The only sustainable green economy would be a reduction in working hours without a wage reduction, closing factories at night, better city/country relations, an end to real estate speculation, better public transport, leisure time, an end to planned obsolescence. Instead, factories work into the night, taking the last breath of strength from the millions of workers in the EU who, without any need, work at night. The accumulation model depletes workers and depletes resources, and takes the world to war. It is anti-ecological, with or without lithium batteries. The militarization of the EU would be adding fuel to this fire. And, contrary to popular belief, there is a lack of firefighters in the EU.

The European Union assures us that lasting peace and political stability on the continent and in the world have the EU as the key mediating link, which would be the stronghold of democracy and human rights, safeguarding the principles of a free regulated market as a last resort of any and all freedom. Its rules, at the same time, “firm and flexible”. Yours leitmotifs would combine solidarity and efficiency. For 30 years on end – from 1992 to 2022 – they sold fish from the so-called “Cultura de Paz” as a fresh product from European waters. But there is something rotten in this archetypal kingdom: disputes over raw materials, and the biggest armed conflicts in the world in contemporary history, were at the hand of “oligarchs” and European states.

In the long term, I believe that we will look at this war – which will perhaps stop soon, but could become global in a few years – as an attempt by Western governments to help their companies to try to get out of the structural crisis of accumulation. Crisis provoked by the intensification of competition in globalization, advancing to the direct exploitation, without intermediaries, of raw materials from Russia, and to the dispute with China for these materials and markets. Without these raw materials there will be no industrial reconversion 4.0 and a “green” agreement, the “European miracle” will be impossible (the cost of green reconversion without changing the economic model would be the destruction of the welfare state by channeling resources towards health, education and reforms for “green” restructuring and the war economy).
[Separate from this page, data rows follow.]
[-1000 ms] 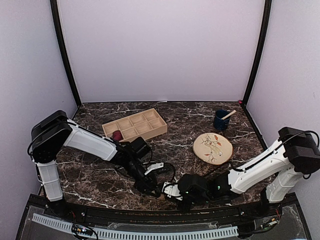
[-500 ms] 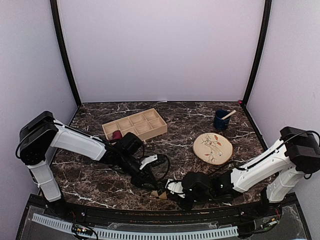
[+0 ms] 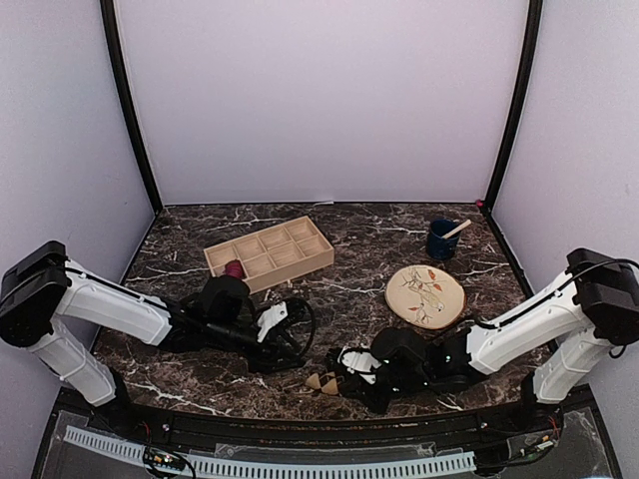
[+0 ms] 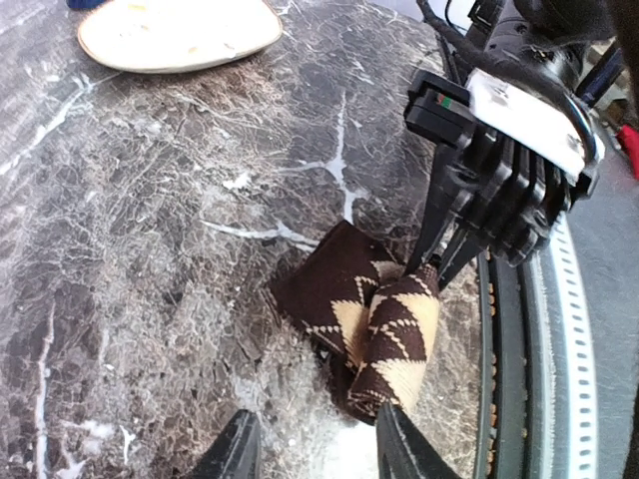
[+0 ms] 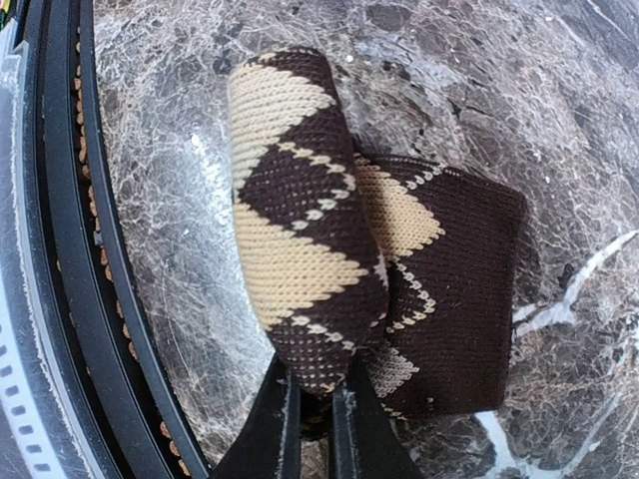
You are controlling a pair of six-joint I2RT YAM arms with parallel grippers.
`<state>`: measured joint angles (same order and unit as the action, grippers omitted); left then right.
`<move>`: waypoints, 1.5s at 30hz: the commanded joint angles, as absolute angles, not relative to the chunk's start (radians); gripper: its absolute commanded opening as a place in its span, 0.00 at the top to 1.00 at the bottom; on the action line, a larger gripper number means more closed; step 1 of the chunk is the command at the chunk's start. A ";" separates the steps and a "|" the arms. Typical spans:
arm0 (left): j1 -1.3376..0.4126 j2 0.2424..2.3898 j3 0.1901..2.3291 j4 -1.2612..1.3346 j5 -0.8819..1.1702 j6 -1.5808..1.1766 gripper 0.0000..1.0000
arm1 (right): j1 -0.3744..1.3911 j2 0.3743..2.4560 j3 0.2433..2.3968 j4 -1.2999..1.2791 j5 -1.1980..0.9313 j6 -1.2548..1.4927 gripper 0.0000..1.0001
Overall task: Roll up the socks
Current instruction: Roll the sock at the corner of the board, then pick up the sock from the corner of the board.
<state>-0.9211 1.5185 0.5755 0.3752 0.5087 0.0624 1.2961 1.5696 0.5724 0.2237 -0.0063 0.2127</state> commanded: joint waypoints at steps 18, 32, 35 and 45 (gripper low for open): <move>-1.244 1.601 0.496 0.727 0.005 0.341 0.54 | 1.136 1.613 0.570 0.224 -0.411 0.296 1.00; -1.315 1.635 0.516 0.737 -0.030 0.539 0.54 | 1.074 1.646 0.576 0.229 -0.567 0.312 1.00; -1.323 1.630 0.521 0.711 -0.016 0.563 0.55 | 1.064 1.646 0.576 0.224 -0.585 0.312 1.00; -1.349 1.647 0.546 0.641 0.005 0.630 0.57 | 1.045 1.656 0.589 0.211 -0.632 0.313 1.00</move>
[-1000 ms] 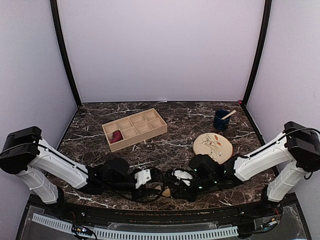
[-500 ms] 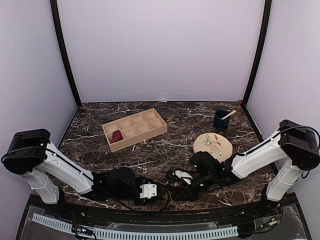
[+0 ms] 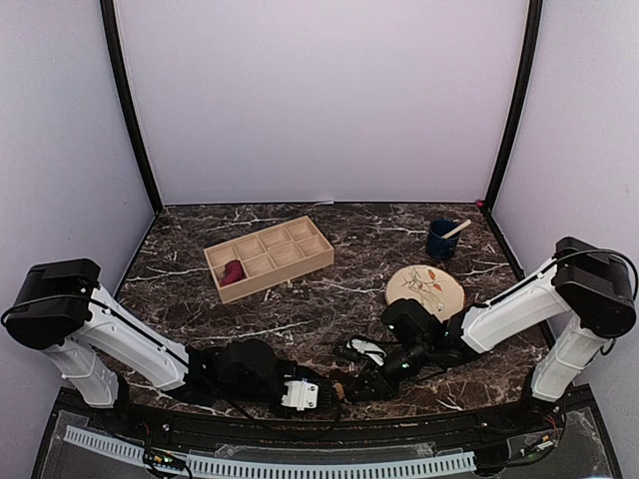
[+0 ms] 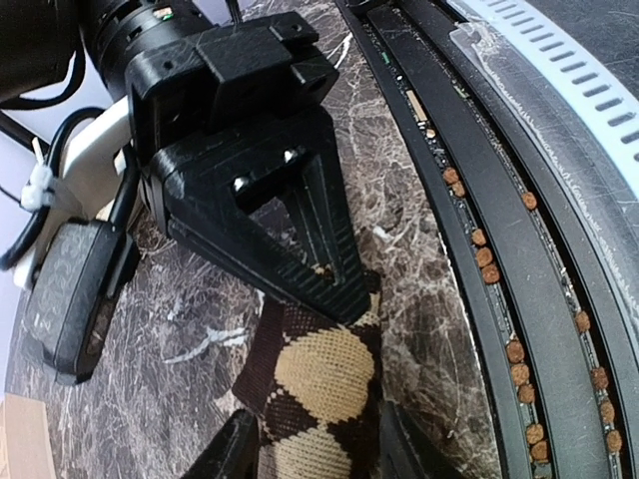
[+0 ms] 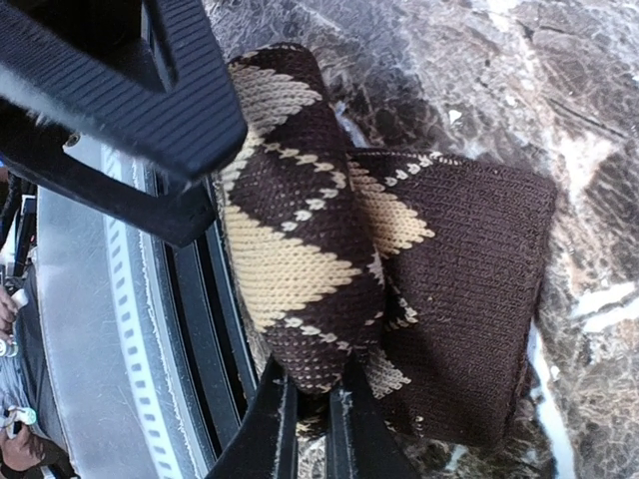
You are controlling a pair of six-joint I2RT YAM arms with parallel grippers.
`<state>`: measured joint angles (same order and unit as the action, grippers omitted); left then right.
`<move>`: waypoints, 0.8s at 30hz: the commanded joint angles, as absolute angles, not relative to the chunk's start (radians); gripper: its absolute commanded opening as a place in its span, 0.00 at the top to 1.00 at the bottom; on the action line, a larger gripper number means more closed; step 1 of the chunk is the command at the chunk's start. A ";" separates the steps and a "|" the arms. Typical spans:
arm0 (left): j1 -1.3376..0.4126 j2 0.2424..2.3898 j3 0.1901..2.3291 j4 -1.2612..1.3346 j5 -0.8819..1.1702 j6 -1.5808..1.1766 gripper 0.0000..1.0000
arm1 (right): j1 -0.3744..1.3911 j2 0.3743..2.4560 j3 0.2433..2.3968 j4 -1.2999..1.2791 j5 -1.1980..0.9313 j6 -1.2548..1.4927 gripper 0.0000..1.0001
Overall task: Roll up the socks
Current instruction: Pick up the sock from the corner of the board.
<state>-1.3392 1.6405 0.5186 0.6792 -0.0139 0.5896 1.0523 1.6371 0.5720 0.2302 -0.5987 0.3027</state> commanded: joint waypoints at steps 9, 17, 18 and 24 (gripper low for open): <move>-1.356 1.707 0.576 0.641 -0.025 0.685 0.57 | 1.039 1.669 0.603 0.193 -0.664 0.312 1.00; -1.356 1.736 0.585 0.647 -0.052 0.733 0.57 | 1.028 1.683 0.608 0.182 -0.715 0.310 1.00; -1.356 1.739 0.588 0.645 -0.052 0.738 0.57 | 1.024 1.687 0.608 0.180 -0.725 0.310 1.00; -1.355 1.769 0.609 0.619 -0.040 0.762 0.57 | 1.004 1.706 0.616 0.173 -0.777 0.307 1.00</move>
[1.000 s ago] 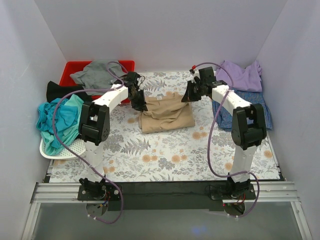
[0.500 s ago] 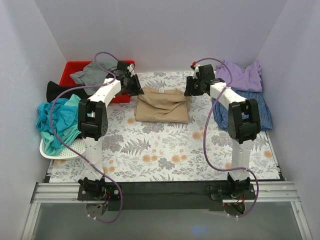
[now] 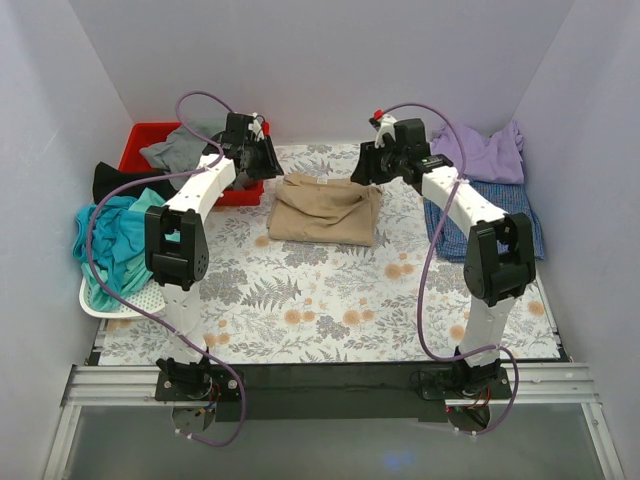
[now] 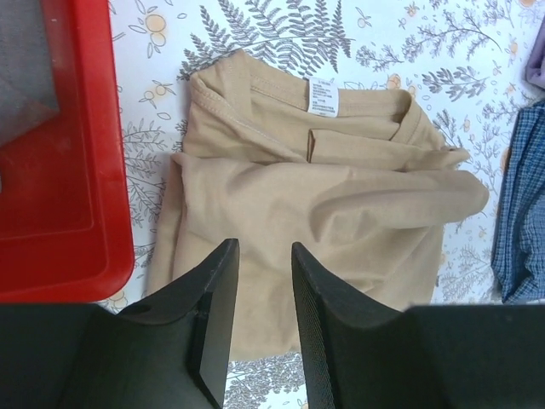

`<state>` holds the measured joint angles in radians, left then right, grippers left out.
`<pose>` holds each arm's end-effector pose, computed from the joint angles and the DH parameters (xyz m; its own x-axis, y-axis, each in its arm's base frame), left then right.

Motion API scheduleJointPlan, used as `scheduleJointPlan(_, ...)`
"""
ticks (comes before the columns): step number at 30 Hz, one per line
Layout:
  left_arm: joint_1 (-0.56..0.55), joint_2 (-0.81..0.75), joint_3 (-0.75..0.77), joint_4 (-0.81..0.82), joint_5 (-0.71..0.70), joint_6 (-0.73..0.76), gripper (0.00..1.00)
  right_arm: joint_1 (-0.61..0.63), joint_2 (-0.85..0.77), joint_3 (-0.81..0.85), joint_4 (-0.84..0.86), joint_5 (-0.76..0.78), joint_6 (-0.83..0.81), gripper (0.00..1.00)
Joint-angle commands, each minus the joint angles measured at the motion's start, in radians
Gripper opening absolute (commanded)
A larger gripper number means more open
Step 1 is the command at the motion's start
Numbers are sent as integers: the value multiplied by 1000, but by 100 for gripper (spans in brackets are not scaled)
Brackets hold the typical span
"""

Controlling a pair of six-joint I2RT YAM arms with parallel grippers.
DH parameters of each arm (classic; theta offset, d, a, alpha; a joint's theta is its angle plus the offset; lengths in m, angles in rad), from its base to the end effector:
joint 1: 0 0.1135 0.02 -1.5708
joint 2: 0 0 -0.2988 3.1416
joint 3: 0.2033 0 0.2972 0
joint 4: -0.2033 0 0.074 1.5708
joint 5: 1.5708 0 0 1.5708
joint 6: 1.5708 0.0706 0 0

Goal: Fold and stack the t-shirts
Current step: Fold the tshirt

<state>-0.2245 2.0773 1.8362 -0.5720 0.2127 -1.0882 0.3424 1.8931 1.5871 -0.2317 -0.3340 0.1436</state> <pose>0.5428 -0.1392 0.2597 -0.6467 -0.7404 -0.1831 -0.4607 0.5705 -0.6799 0.4925 0.2001 0.2944 -0.5608 -0.0564 -0.8260 -0.5074 0.8118 0.2891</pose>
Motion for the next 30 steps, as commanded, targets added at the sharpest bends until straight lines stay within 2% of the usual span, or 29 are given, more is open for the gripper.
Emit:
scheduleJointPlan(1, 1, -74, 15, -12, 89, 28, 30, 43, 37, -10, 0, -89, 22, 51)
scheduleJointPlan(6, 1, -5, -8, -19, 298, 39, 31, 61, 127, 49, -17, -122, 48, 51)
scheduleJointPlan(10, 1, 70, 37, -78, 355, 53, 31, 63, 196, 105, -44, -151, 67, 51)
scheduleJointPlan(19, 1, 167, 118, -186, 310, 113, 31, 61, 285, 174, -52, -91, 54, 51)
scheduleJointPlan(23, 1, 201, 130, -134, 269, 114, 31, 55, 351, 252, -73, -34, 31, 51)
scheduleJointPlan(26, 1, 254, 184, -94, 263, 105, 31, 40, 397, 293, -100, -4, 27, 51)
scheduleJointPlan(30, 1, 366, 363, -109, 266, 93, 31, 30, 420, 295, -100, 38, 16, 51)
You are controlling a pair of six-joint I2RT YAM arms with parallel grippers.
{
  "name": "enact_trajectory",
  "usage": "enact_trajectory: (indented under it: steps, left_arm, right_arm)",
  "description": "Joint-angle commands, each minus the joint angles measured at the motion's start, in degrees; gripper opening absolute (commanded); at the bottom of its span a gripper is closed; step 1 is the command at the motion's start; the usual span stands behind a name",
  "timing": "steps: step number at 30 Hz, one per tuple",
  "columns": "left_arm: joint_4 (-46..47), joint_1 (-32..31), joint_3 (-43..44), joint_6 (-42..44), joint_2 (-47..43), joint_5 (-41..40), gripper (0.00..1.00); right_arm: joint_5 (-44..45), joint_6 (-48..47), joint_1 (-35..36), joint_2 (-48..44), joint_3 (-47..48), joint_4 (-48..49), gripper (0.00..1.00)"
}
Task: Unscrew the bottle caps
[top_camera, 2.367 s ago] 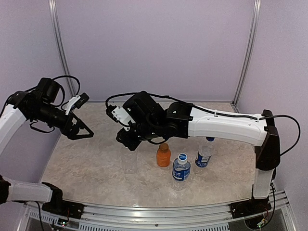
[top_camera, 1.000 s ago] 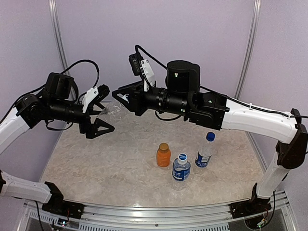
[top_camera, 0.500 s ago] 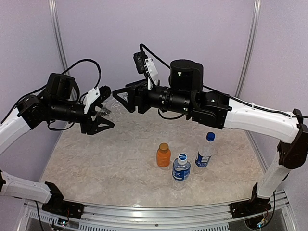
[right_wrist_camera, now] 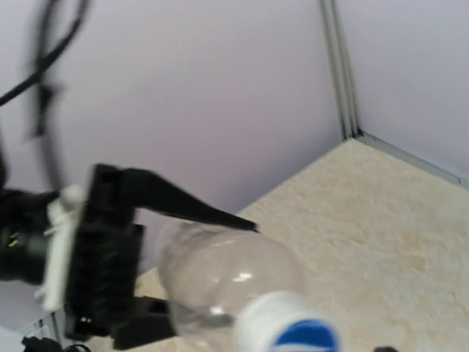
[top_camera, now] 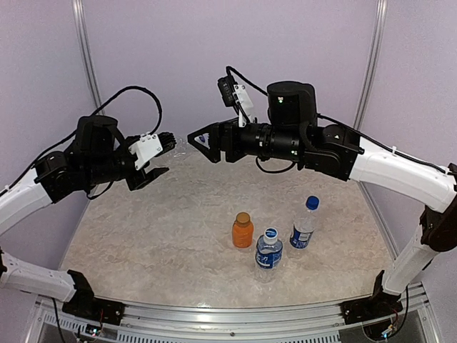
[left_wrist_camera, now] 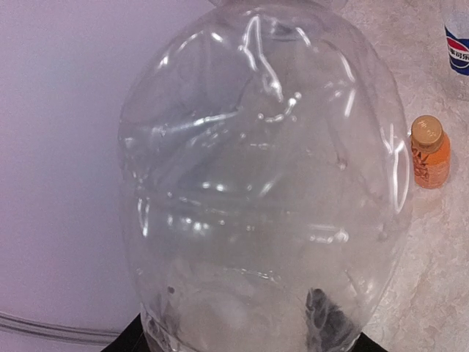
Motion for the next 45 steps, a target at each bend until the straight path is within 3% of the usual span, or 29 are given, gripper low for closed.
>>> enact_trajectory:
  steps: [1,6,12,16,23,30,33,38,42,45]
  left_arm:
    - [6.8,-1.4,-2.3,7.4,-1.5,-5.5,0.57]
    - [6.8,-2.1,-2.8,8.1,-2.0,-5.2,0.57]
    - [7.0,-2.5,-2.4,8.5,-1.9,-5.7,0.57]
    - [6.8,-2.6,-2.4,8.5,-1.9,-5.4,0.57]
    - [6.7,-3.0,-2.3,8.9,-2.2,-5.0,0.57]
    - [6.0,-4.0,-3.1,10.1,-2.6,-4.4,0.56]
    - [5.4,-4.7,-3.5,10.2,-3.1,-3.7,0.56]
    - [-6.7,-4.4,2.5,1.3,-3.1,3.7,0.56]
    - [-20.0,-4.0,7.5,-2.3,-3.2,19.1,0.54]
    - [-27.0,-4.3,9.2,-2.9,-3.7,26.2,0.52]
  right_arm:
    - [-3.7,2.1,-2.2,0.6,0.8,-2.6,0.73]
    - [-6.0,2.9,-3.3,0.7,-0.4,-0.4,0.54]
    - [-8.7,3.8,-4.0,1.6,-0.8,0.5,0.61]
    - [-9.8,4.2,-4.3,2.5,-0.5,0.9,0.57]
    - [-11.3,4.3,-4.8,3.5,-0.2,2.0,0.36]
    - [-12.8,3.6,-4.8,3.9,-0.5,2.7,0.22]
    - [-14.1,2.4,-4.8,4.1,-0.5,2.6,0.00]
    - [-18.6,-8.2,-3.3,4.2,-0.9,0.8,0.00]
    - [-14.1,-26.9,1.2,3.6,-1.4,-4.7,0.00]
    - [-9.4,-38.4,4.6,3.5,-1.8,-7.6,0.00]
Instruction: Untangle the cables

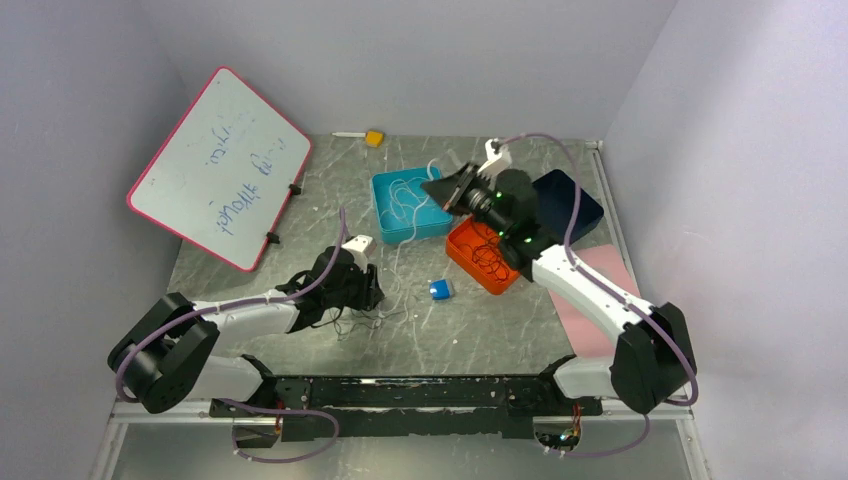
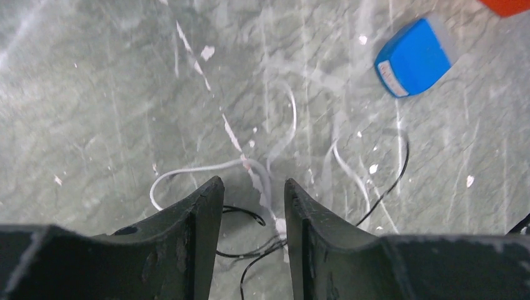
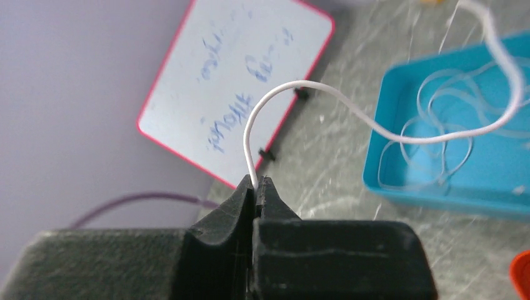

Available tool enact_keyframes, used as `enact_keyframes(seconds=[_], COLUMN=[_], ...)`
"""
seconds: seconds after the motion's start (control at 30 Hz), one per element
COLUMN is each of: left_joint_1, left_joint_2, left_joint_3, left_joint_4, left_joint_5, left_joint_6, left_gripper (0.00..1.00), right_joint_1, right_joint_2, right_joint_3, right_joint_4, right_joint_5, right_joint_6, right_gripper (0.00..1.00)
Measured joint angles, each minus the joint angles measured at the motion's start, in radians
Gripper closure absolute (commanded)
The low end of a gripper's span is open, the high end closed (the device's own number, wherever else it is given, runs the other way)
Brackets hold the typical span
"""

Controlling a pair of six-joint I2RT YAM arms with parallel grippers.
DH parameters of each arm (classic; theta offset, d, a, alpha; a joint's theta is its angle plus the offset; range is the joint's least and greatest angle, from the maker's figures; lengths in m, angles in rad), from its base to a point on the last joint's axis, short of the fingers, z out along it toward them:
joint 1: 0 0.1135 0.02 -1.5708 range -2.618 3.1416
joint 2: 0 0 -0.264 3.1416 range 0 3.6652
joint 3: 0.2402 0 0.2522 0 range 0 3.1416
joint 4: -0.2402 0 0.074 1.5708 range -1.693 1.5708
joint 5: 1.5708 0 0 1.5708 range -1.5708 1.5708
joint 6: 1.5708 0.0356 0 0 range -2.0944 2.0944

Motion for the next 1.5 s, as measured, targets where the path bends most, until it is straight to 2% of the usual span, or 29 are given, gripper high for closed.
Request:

On the other side are Russian capitalism and Chinese state capitalism and – who knows? – the Indian who compete on a world scale for places on the podium of accumulation. It is capitalism, from all sides, that is on the edge of the precipice and takes a step forward. The reasons given are the defense of the “free world” on the one hand, of “security” on the other. Ukraine is today the regional stage of a world dispute. Those who die on the ground are the children of the working and middle classes, who pay for the war are us, taxpayers, with the degradation of the quality of life, health, education. Welcome to barbarism!

*Raquel Varela, historian, is a researcher at Universidade Nova de Lisboa. She is the author, among other books, of A Brief History of Europe (Bertrand).